En face des containers éventrés où les Kurdes de Kirkouk ont longtemps dormi, le directeur du parking, M.Bossaert (société TSCI), explique entre deux manoeuvres de gerbage, que « ça ne (le) dérange pas que les clandestins dorments dans les vieux containers. De toutes façons, ils ne serviront plus au fret de marchandises. Par contre, quand ils vont dans les beaux containers et qu’ils y font leurs besoins, là, pour nous c’est chiant. On n’est pas drôles avec eux, on leur donne de l’eau parfois. Les agents de la PAF viennent tout le temps nous dire qu’on n’a pas le droit de les nourrir, de les loger et de les aider, mais quand même... Vous savez, ils n’ont plus d’argent, ne parlent pas français, ils ont faim et sont là depuis longtemps. Ce sont des êtres humains comme tout le monde, et je vais vous dire : ils ont aussi besoin de sexe. Pour ces gens-là, un homme ou une femme, c’est pareil. Donc je me méfie, je garde mes distances et mes gars font pareil. » L’ignorance et l’incapacité de communiquer avec ces hommes venus de loin pousse donc à reproduire des préjugés coriaces. De confidence en confidence, on découvre sur le port de Dunkerque au mieux l’indiférence, au pire l’hostilité des employés de ce parking à containers, qui, à l’instar de Joe, combinaison intégrale et balais-brosse à la main, pense que « les clandestins doivent dégager. La semaine dernière, deux d’entre eux ont voulu se battre avec moi. Ils me disaient "come, come !" Ils sont violents en plus. Il faut que les associations dégagent et les clandestins arrêtent de venir. Y’en a ras-le-bol ! »

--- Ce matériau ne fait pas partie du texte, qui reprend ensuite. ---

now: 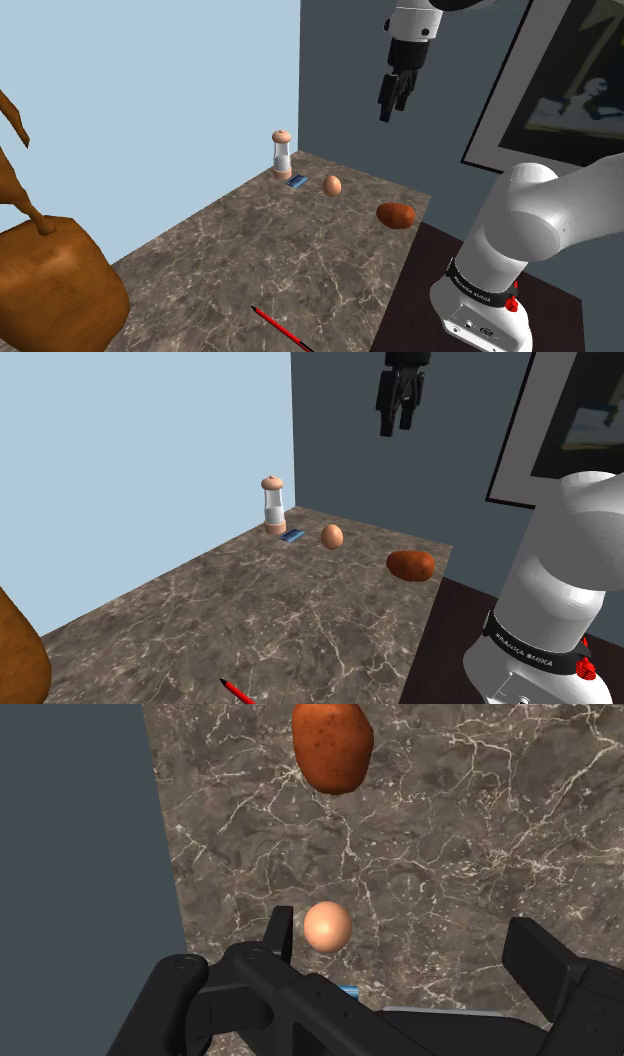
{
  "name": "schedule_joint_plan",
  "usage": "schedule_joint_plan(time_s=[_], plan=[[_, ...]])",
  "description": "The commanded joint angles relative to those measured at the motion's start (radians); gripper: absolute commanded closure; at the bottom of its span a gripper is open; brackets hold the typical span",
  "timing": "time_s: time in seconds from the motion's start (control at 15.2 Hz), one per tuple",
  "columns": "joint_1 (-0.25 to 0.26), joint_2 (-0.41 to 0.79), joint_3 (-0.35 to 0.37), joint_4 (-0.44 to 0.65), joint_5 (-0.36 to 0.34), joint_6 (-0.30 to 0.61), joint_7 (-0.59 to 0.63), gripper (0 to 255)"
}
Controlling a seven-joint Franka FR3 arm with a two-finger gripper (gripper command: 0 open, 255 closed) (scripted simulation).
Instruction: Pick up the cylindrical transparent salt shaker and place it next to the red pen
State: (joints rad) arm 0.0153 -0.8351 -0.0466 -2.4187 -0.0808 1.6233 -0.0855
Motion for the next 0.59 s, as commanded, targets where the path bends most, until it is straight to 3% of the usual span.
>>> schedule_joint_plan(time_s=[0.0,0.53], plan=[[0.000,0.000,0.000,0.000,0.000,0.000,0.000,0],[0.013,0.304,-0.019,0.104,0.015,0.206,-0.004,0]])
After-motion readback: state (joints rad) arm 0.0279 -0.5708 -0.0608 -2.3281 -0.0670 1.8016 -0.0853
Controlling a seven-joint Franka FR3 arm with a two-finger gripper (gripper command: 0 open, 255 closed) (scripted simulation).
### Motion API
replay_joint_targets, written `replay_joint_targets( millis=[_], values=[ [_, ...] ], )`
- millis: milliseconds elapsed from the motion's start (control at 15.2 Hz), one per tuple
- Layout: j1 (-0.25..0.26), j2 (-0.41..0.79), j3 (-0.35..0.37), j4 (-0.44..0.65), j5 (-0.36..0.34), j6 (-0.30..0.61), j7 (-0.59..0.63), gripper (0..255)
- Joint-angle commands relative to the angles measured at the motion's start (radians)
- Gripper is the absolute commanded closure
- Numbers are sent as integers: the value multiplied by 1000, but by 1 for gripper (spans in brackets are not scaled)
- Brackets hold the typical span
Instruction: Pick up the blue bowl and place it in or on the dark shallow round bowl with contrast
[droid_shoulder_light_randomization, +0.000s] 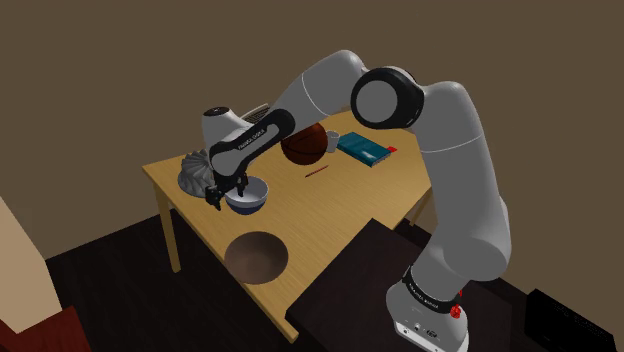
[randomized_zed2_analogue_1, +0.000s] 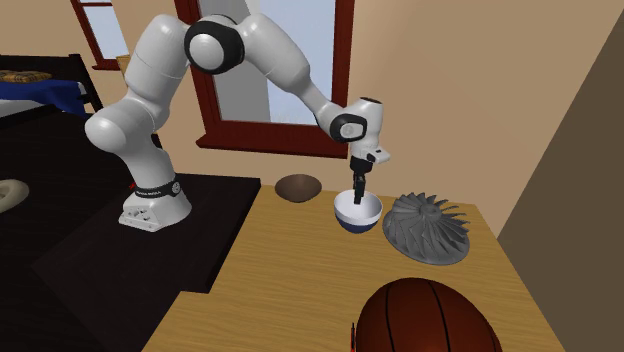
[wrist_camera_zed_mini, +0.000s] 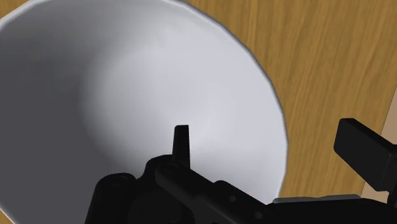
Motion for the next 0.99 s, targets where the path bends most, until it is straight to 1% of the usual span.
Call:
replay_joint_targets(
  millis=[0, 264, 330, 924],
  values=[
    [0, 2, 0, 1, 0, 1, 0, 0],
    [0, 2, 0, 1, 0, 1, 0, 0],
    [0, 2, 0, 1, 0, 1, 0, 255],
    [0, 2, 0, 1, 0, 1, 0, 255]
  ],
)
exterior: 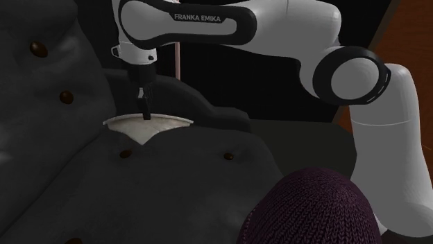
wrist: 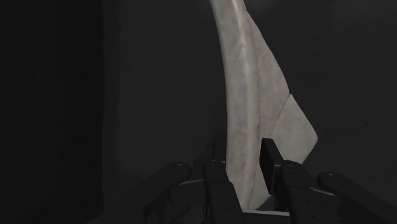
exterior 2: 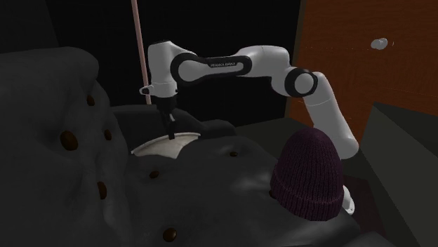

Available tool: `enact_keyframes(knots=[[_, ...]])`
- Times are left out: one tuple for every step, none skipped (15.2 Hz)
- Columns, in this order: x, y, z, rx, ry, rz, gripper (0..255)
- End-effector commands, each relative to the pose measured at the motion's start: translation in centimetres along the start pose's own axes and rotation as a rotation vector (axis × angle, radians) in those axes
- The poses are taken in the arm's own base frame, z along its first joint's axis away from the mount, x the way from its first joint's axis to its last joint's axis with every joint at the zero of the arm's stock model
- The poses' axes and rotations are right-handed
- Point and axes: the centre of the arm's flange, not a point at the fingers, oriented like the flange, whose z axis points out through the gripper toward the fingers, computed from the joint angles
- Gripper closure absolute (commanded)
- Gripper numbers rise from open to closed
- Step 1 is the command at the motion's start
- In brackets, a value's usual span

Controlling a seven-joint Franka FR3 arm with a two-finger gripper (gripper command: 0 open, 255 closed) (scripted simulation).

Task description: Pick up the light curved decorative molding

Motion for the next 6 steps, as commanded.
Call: enact_keyframes(knots=[[0.0, -0.1, -1.1, 0.0, 0.0, 0.0, 255], [0.0, -0.1, -1.6, 0.0, 0.0, 0.0, 255], [0.0, -0.1, -2.1, 0.0, 0.0, 0.0, 255], [0.0, -0.1, -2.7, 0.0, 0.0, 0.0, 255], [0.0, -0.1, -2.8, 0.0, 0.0, 0.0, 255], [0.0, -0.1, -2.8, 0.0, 0.0, 0.0, 255]])
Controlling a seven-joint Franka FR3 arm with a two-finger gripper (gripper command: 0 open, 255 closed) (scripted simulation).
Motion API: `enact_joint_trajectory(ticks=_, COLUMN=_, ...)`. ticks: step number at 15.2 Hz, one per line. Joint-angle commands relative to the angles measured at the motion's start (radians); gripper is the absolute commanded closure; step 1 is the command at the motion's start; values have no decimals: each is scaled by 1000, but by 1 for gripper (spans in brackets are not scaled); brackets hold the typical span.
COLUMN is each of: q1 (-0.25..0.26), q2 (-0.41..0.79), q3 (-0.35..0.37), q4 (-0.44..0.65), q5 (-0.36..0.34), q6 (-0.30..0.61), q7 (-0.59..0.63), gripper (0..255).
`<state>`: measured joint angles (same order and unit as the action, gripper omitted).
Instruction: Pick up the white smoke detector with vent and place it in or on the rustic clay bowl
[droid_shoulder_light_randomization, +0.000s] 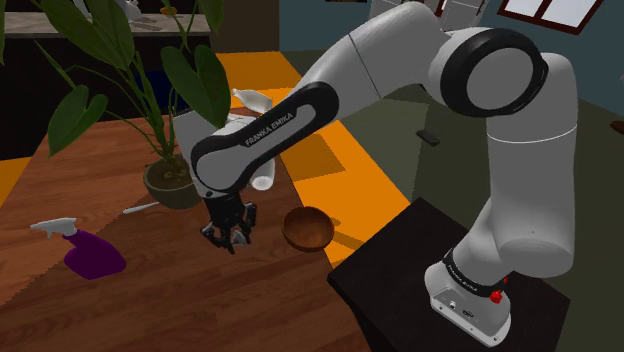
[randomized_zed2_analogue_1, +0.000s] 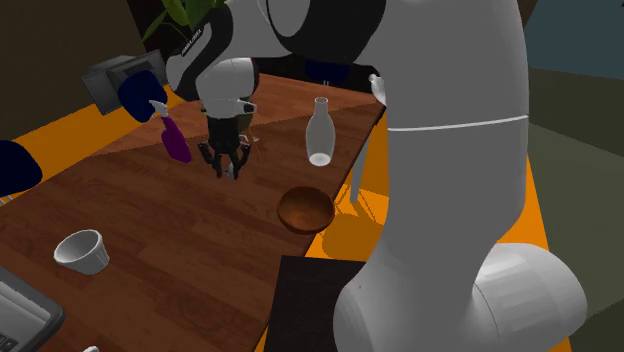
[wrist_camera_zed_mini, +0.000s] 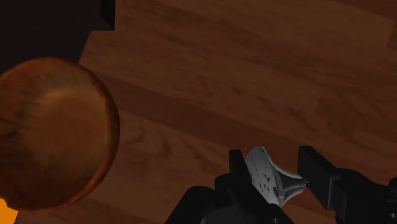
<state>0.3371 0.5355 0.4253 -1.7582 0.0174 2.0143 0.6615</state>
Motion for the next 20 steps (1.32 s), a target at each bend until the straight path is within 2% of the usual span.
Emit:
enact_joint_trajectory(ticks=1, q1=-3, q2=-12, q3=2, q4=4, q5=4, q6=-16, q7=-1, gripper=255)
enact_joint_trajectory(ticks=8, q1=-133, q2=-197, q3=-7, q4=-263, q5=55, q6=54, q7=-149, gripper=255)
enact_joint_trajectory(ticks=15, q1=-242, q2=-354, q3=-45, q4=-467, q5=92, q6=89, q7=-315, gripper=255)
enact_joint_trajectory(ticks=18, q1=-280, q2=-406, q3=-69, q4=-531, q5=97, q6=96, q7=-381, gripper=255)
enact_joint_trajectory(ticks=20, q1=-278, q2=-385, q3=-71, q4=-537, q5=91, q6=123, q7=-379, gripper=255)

« Ce n’est pas mon problème, lance ce touriste irlandais occupé à charger son coffre de vin blanc français et de bière belge, sur le parking du discount de Loon-Plage. Nous sommes bien entre Européens, non ? Franchement, ils n’ont qu’à rester chez eux. » Sauf que « chez eux », l’Afghanistan ou l’Irak, ils risquent leur vie au quotidien. Le gouvernement de Gordon Brown, dans la lignée de son prédecesseur, ne veut rien savoir. Celui de François Fillon semble peu disposé à les entendre. Coincés entre une République soucieuse de "choisir" ses immigrés et un Royaume confronté aux conséquences de ses actions militaires et de son très libéral marché du travail, les migrants du port de Dunkerque ont échoué dans un purgatoire à ciel ouvert à portée de bateau de la Grande-Bretagne. Ils affinent leurs techniques au fil des échecs. Des techniques de plus en plus risquées, comme en témoigne le décès, dimanche 8 juillet de Luwam, une Érythréenne de 19 ans. À l’échelle du globe, les trois quarts des quelque 7 180 migrants clandestins morts dans leur périple depuis 1988, selon Europ Forteresse, sont décédés en mer. Dans le nord de la France, on estime à plusieurs centaines le nombre de migrants décédés en tentant de traverser la Manche depuis la fermeture du camp de Sangatte, en 2002. À l’époque, le ministre de l’intérieur, aujourd’hui chef de l’État, avait pris cette decision pour enrayer le flux de migrants. Technique qui ne fonctionne pas, donc, puisqu’entre La Panne et Cherbourg, plus d’un millier de potentiels réfugiés politiques errent dans les forets, les dunes ou les zones industrielles. En quête d’une impossible paix intérieure, loin des bombes et des attentats-suicides qui déciment jour après jour l’Irak ou l’Afghanistan, ils sont les nouvelles victimes du grand jeu géopolitique et de l’ignorance d’un Occident qui se mure.

Julien BRYGO

1. Salam (Soutenons, aidons, luttons, agissons pour les migrants) - association créée en 2002 à Calais suite à la fermeture du hangar de la Croix-Rouge à Sangatte et élargie en 2007 à la région Nord Pas-de-Calais.

2. En réalité, ceux qui se disent pakistanais sont afghans et perpétuent le discours que les passeurs leur ont dit de tenir pour éviter une « déportation » vers Kaboul -, pensant qu’il n’y a pas de charters européens vers Islamabad (Pakistan), ce qui est pourtant faux.